In the Amended Complaint, plaintiff refers to Patterson as "Beth Paolicelli." See ECF 5. However, in a sworn affidavit (ECF 10-2), she states that her name is now Elizabeth Patterson. Id. ¶ 1. She explains that Paolicelli was her surname before she was married, and she has since adopted her husband's last name. Id. ¶ 2. Accordingly, I shall refer to her as Patterson. And, I shall direct the Clerk to correct the docket.
Cauley, Patterson, and Hurlbut (collectively, the "Employees"), who reside in Virginia, filed a Motion to Dismiss for Lack of Jurisdiction, pursuant to Fed. R. Civ. P. 12(b)(2). ECF 10. It is supported by a memorandum of law (ECF 10-1) (collectively, the "Motion to Dismiss") and the affidavits of Patteron (ECF 10-2), Cauley (ECF 10-3), and Hurlbut. ECF 10-4. Plus3, located in Virginia, filed a Motion to Transfer Venue to the Eastern District of Virginia, pursuant to 28 U.S.C. § 1404(a). ECF 15. It is supported by a memorandum (ECF 15-1) (collectively, the "Motion to Transfer") and the affidavit of Plus3's President. ECF 15-2. Plaintiff opposes the Motion to Dismiss and, alternatively, moves to transfer the case to the Eastern District of Virginia, under 28 U.S.C. § 1404(a). ECF 16. Defendants have jointly replied. ECF 17.
Plaintiff has also moved for leave to file a second amended complaint. ECF 18 ("Motion to Amend"). Although I shall not resolve this motion, I note that it contains no allegations that would alter the outcome of the disposition of the motions to transfer.
The Motion is fully briefed, and no hearing is necessary to resolve it. See Local Rule 105.6. In addressing the Motion to Transfer, the Court is mindful of its obligation to construe liberally the pleadings of a pro se litigant, which are "held to less stringent standards than formal pleadings drafted by lawyers." Erickson v. Pardus, 551 U.S. 89, 94 (2007); see also White v. White, 886 F.2d 721, 722-23 (4th Cir. 1989).
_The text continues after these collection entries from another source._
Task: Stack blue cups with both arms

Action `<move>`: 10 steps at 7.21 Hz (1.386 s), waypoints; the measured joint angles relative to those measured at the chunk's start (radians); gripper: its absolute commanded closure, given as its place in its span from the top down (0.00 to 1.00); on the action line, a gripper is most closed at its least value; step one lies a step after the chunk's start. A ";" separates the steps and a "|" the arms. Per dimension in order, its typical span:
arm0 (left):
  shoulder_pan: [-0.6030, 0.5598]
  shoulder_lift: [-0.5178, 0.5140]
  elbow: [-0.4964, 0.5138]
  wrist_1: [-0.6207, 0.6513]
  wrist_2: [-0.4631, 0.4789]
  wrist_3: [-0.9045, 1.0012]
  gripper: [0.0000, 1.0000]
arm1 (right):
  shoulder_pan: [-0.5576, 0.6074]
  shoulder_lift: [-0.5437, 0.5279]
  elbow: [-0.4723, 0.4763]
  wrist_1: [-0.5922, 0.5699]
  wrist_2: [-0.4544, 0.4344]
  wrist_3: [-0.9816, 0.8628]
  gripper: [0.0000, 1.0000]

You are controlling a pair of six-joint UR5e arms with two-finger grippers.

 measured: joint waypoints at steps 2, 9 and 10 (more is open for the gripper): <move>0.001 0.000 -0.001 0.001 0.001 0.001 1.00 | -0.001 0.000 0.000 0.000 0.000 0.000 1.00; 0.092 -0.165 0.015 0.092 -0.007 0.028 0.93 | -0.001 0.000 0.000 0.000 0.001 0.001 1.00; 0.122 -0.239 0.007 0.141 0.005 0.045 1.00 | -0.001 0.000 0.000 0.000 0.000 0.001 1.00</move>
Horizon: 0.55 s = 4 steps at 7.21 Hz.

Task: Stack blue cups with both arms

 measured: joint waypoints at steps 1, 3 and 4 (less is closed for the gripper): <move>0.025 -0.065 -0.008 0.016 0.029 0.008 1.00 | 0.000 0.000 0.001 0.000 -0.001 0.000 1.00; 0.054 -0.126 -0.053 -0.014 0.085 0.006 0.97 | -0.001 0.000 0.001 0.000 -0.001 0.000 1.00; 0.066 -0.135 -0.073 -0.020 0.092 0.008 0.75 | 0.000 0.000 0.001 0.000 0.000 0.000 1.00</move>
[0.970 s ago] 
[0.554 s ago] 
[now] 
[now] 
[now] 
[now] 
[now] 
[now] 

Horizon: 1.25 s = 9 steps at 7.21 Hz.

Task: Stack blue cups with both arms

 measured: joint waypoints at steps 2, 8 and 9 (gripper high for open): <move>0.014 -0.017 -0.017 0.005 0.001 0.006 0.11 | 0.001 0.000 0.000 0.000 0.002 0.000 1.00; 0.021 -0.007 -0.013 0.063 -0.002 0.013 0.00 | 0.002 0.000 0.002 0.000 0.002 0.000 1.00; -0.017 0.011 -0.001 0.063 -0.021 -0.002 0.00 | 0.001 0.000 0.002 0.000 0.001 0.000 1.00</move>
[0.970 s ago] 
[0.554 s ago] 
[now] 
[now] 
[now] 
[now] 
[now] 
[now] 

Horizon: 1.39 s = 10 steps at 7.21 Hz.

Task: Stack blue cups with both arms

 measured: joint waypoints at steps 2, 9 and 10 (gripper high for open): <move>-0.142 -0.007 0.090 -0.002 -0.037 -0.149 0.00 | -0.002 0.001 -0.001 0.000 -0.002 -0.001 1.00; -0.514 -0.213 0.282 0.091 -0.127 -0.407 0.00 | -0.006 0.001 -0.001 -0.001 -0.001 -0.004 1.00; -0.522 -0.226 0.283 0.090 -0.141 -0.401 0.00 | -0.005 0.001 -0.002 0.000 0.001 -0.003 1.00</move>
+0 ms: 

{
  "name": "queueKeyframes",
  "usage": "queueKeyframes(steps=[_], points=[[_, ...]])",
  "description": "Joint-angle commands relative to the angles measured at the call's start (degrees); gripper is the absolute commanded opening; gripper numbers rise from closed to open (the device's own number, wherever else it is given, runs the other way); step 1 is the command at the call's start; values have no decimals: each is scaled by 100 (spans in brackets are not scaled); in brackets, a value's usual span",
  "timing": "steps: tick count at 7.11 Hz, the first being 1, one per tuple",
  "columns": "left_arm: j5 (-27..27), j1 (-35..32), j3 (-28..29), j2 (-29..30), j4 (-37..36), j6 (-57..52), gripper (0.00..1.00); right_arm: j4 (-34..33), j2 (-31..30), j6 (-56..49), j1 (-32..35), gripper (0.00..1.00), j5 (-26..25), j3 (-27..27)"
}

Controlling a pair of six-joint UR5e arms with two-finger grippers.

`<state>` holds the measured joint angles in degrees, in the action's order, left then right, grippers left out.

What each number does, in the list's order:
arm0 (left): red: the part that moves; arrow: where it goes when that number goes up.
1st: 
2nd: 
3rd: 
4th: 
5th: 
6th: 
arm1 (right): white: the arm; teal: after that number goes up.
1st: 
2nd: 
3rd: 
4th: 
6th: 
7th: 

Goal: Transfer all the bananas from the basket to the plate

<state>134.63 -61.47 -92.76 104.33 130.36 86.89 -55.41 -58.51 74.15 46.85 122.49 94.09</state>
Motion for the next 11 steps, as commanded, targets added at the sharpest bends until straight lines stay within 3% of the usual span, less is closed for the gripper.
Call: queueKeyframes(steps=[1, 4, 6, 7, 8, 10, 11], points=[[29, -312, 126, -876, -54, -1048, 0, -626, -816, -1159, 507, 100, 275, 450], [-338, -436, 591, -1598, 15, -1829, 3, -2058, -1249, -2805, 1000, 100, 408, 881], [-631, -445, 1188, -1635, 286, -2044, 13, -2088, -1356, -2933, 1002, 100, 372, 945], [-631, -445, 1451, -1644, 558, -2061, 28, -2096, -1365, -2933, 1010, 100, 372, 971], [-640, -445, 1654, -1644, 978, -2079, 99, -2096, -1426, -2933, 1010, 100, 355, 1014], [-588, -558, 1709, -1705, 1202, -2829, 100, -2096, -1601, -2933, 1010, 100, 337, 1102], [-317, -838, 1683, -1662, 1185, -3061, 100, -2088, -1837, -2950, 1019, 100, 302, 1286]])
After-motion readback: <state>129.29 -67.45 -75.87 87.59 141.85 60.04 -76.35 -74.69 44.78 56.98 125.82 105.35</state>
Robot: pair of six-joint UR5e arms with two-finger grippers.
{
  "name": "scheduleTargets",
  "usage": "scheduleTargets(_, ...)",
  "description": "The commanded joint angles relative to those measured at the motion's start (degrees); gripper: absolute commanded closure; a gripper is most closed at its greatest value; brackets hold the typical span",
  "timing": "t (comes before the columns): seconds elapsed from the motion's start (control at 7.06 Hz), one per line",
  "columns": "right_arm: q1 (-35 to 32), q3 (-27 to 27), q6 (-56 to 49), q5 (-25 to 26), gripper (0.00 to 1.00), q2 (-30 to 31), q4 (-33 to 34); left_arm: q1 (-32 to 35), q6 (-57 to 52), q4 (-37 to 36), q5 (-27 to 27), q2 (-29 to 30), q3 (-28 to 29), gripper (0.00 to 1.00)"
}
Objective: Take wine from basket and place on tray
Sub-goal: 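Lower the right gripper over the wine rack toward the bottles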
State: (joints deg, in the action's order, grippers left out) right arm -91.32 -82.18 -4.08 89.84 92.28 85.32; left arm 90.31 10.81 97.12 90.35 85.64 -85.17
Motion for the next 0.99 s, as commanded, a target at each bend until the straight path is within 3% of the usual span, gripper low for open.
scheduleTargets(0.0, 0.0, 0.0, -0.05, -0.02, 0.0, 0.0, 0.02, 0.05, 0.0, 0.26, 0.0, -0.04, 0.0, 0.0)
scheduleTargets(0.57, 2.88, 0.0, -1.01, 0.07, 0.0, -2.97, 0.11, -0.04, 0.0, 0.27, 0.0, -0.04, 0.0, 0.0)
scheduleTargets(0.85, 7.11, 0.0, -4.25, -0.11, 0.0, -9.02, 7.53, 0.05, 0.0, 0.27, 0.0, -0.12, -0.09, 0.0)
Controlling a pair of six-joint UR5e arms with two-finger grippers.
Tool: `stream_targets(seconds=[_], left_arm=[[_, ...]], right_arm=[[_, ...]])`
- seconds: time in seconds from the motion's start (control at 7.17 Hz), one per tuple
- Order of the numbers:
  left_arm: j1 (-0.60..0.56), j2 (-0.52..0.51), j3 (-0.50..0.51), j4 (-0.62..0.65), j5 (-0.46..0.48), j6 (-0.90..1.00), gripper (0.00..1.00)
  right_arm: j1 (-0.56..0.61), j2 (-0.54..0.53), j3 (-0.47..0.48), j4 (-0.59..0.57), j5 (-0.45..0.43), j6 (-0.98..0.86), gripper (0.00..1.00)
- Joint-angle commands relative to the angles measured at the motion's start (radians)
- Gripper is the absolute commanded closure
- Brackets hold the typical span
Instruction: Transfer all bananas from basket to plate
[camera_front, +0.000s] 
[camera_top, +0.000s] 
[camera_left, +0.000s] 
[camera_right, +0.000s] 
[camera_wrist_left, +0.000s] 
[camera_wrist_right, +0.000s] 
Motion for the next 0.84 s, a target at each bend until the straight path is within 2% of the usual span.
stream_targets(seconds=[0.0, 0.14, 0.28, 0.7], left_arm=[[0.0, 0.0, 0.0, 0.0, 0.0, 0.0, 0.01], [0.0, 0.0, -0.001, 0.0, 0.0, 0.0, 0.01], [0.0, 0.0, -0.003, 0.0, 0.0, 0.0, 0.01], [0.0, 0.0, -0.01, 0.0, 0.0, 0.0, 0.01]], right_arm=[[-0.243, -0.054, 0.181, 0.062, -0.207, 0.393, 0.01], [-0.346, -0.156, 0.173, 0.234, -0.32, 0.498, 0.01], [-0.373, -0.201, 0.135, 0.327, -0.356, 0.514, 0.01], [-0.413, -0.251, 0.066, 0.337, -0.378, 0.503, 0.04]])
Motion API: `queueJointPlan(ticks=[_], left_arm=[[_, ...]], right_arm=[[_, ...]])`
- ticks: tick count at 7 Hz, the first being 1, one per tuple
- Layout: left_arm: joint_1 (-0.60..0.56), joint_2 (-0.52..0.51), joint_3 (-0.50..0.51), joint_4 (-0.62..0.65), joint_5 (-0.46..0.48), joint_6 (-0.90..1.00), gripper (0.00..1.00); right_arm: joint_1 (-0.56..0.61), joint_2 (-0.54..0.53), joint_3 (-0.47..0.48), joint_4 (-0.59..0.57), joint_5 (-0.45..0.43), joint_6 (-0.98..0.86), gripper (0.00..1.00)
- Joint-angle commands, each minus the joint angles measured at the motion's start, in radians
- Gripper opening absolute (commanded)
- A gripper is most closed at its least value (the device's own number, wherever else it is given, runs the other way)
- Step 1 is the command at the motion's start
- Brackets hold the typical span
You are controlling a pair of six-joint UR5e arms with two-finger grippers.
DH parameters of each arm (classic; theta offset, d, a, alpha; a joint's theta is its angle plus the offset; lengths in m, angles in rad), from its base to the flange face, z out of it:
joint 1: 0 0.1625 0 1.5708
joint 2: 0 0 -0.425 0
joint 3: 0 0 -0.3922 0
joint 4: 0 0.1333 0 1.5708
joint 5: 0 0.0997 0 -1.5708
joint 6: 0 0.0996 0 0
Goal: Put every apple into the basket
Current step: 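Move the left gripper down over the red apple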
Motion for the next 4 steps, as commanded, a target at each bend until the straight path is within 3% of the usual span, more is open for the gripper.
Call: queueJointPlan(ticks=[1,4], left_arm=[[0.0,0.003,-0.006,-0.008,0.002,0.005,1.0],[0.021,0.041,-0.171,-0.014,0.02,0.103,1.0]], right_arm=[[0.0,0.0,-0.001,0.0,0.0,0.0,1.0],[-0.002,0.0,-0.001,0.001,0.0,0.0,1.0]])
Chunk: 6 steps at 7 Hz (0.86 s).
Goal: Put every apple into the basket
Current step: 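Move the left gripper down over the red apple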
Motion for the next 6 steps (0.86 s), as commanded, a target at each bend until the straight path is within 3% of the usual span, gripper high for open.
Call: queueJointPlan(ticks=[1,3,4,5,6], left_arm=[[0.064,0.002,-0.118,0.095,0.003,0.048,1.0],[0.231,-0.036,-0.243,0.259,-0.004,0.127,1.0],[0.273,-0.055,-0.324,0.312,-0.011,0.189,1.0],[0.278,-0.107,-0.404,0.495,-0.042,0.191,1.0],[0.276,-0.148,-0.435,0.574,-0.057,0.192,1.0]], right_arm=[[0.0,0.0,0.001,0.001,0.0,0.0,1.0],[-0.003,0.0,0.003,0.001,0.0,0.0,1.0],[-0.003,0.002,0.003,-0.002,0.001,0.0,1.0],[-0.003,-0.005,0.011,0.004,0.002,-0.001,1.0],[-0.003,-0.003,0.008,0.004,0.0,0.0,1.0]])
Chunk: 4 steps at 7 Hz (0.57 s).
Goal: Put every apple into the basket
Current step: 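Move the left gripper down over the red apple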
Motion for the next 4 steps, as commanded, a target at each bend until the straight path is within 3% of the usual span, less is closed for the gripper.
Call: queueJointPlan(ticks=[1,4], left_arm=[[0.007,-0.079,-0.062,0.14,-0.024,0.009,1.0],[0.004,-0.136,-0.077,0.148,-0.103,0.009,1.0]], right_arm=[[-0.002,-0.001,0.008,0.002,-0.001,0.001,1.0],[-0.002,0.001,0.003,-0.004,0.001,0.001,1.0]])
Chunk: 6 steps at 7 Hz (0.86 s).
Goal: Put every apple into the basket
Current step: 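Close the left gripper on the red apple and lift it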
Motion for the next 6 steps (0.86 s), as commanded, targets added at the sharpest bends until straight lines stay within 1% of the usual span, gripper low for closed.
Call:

For the reasons that follow, I shall transfer the case to the Eastern District of Virginia, pursuant to 28 U.S.C. § 1404, without consideration of the merits of the Motion to Dismiss or the Motion to Amend.
I. Factual Background
The facts are derived from plaintiff's Amended Complaint. ECF 5. Defendants do not provide their versions of the events. See ECF 10-1; ECF 15-1.
Kimber, a black man who resides in Virginia, began working for Plus3 in September 2017. ECF 5 at 2, 6. "Plus3 is a company that provides information technology services to customers including the United States Government." ECF 15-2, ¶ 3. Its only physical office is in Reston, Virginia., id. ¶ 9, and it has "never operated within the State of Maryland, other than having its principal office there for purpose of its registration with the Maryland State Department of Assessments and Taxation." Id. ¶ 5.
In his Affidavit (ECF 15-2), Mark Jefferson, President of Plus3, explains that he co-founded Plus3 when he lived in Maryland and used his home address at that time as the company's principal office. Id. ¶¶ 4, 6.
As noted, plaintiff and the Employees all reside in Virginia. ECF 5 at 2; ECF 10-2, ¶ 7; ECF 10-3, ¶ 6; ECF 10-4, ¶ 6. And, Kimber and the Employees all worked at Plus3's office in Virginia. Id. ¶ 9. Moreover, none of the Employees have ever lived, worked, or owned real estate in Maryland. ECF 10-2, ¶¶ 9-10; ECF 10-3, ¶¶ 7-8; ECF 10-4, ¶¶ 7-8.
In October and November 2017, Cauley, a white woman and the then-Human Resources Officer, allegedly "began making sexually suggestive comments and romantically charged gestures" toward Kimber. Id. Plaintiff reports that Cauley "was always talking about looking for a man, [and] always screaming out loudly in the office 'Why am I not married?'" Id. at 7. Plaintiff overheard a conversation in which Cauley and another employee "referenc[ed] sex and penis." Id.
Kimber also vaguely alleges that Patterson, whom plaintiff describes as the "nominal head of human resources," engaged in "problematic conduct." Id. at 6. He asserts that Cauley and Patterson "were in cahoots when it came to ignoring [his] objections to the discrimination and harassment[.]" Id. at 6-7.
Plaintiff "filed an internal sexual harassment charge [against Cauley] in the company's human-resources department." Id. at 6. But, according to plaintiff, Cauley was "the head human resources officer at the time." Id. He eventually "discuss[ed] the matter with two co-employees." Id. at 6.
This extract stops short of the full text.